Human dignity is the fundamental principle of international human rights law. Dignity has also begun to make inroads into American constitutional law. And yet, no one has yet come up with a definition of dignity that commands a consensus. This lack of agreement causes increasing problems for human rights law, especially with regard to issues like religious liberty and same-sex marriage.

Andrea Sangiovanni, a Reader in Philosophy at King’s College London, has written a new book, Humanity without Dignity: Moral Equality, Respect, and Human Rights (Harvard) that argues against grounding human rights in human dignity. Instead, Sangiovanni argues, human rights can be justified on the grounds of avoiding cruelty. I’m not sure how well a non-cruelty principle would work as a justification for human rights, myself. Most people believe there is a duty not to be cruel to animals; but that would not entail “animal rights,” it seems to me. Anyway, here is the description of the book, from the Harvard website:

9780674049215-lgName any valued human trait—intelligence, wit, charm, grace, strength—and you will find an inexhaustible variety and complexity in its expression among individuals. Yet we insist that such diversity does not provide grounds for differential treatment at the most basic level. Whatever merit, blame, praise, love, or hate we receive as beings with a particular past and a particular constitution, we are always and everywhere due equal respect merely as persons.

But why? Most who attempt to answer this question appeal to the idea that all human beings possess an intrinsic dignity and worth—grounded in our capacities, for example, to reason, reflect, or love—that raises us up in the order of nature. Andrea Sangiovanni rejects this predominant view and offers a radical alternative.

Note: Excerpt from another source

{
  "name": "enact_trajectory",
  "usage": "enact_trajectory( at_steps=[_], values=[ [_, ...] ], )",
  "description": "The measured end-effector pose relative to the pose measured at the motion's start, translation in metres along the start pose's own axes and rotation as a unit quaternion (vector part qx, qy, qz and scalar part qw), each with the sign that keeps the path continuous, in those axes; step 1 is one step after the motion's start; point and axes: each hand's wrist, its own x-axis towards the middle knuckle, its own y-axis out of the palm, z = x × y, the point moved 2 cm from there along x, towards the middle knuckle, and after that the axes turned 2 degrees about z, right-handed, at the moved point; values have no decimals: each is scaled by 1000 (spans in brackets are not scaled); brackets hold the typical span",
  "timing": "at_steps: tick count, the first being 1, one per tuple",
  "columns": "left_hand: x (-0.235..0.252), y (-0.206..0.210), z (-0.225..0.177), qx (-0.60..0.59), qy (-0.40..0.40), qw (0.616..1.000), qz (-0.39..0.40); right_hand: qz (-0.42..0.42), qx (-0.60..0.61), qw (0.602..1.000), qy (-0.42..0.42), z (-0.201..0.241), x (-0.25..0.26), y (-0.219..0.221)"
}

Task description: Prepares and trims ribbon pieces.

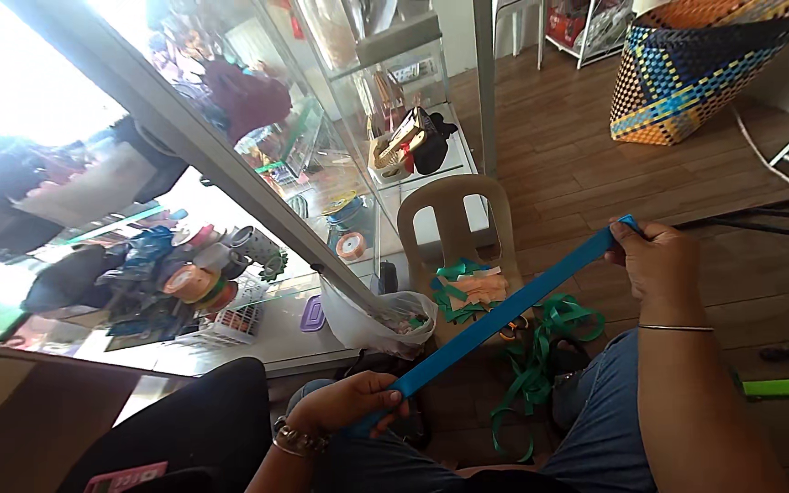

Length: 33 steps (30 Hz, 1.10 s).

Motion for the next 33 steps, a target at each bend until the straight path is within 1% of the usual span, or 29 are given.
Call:
enact_trajectory(
  at_steps=[5,9,11,13,15,18,21,23,27,28,29,30,31,33],
  values=[
    [-44,0,-3,15,30,999,-1,-4,-18,999,27,-7,4,4],
    [-72,-2,-8,45,111,992,-24,9,-31,999,25,-15,7,7],
    [-82,-4,-8,50,140,988,-52,14,-35,999,31,-19,9,9],
    [-89,-6,-5,38,146,985,-89,17,-34,999,38,-24,10,9],
    [-93,-8,-1,1,124,981,-146,18,-33,998,43,-27,11,9],
    [-96,-9,2,-58,48,968,-241,15,-32,998,50,-28,9,9],
    [-93,-9,3,-45,-25,953,-298,12,-23,998,63,-26,5,8],
    [-92,-9,6,-22,-56,949,-310,10,-16,997,73,-24,2,8],
    [-91,-12,11,28,-80,957,-277,-1,-4,997,77,-25,2,8],
    [-91,-12,12,41,-75,959,-269,-4,0,997,79,-25,3,7],
    [-92,-11,12,53,-52,963,-261,-6,0,997,81,-25,4,7],
    [-94,-10,11,68,-8,965,-255,-6,-4,996,83,-24,4,7],
    [-96,-7,9,90,61,961,-254,-3,-11,996,85,-24,5,6],
    [-96,5,-4,147,220,932,-249,10,-26,996,86,-27,6,7]
  ],
)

To understand our commitment to basic equality, Humanity without Dignity argues that we must begin with a consideration not of equality but of inequality. Rather than search for a chimerical value-bestowing capacity possessed to an equal extent by each one of us, we ought to ask: Why and when is it wrong to treat others as inferior? Sangiovanni comes to the conclusion that our commitment to moral equality is best explained by a rejection of cruelty rather than a celebration of rational capacity. He traces the impact of this fundamental shift for our understanding of human rights and the norms of anti-discrimination that underlie it.